The separation between gainful employment, creative activity in leisure time and social work in parenting, care and household is an expression of the fragmented life in societies based on the division of labor. Fewer and fewer people see themselves in a position to integrate all three areas into their own life plan in a meaningful way. Nurses and caregivers therefore advocate for co-designed work processes and the integration of professional and private spheres of life.
 

11. Responsibility and spirituality

The change of social and cultural conditions through the ongoing technical revolution, the social change through globalization and migration, global and regional catastrophes through destruction of the natural basis of life and last but not least an ever-increasing materialistic world view demands inner adaptation and development steps of each individual.
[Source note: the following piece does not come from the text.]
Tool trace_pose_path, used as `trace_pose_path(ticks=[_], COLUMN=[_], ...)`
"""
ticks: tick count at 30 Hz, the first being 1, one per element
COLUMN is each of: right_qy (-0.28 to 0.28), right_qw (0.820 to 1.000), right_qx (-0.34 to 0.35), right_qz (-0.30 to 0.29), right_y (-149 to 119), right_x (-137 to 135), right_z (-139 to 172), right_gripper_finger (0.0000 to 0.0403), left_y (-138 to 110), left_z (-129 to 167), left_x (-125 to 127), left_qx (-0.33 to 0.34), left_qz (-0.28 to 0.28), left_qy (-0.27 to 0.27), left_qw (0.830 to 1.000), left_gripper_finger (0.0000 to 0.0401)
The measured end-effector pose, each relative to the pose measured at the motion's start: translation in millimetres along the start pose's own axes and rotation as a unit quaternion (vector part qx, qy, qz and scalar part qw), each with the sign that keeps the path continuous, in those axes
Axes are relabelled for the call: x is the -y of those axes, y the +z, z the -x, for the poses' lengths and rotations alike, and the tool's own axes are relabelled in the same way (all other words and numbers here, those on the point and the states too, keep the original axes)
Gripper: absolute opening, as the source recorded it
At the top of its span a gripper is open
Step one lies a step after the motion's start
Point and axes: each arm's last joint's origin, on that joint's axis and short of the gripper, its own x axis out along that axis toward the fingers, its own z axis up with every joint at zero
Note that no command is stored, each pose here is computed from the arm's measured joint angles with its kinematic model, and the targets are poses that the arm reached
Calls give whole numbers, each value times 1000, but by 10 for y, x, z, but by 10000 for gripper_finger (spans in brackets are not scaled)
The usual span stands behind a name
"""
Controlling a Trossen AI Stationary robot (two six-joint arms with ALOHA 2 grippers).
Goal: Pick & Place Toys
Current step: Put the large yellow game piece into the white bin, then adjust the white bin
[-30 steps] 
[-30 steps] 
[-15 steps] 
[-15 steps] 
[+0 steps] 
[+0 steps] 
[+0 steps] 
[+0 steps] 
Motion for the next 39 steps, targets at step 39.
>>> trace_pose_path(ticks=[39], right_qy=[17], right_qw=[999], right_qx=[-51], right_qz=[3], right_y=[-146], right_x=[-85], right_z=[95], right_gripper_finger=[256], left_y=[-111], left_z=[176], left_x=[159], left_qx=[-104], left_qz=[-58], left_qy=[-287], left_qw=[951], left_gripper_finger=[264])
The responsibility for the development and well-being of the earth and its inhabitants inevitably awakens the need for one's own mental-spiritual development. Nurses and caregivers know that the "inner life" needs care just as much as the outward care. In the future, spiritual practice will have an importance equal to physical nourishment.
 

12. Individuality and community

The contrast between the developmental needs of the individual and the needs of society has not been solved satisfactorily in history either by the formation of social hierarchies with privileges for individuals or by collective standardization. In the future, community formations should serve more and more the development of the individual. The individual’s development must ascend to the gradual assumption of responsibility of the individual for the well-being of other humans and living beings on this earth.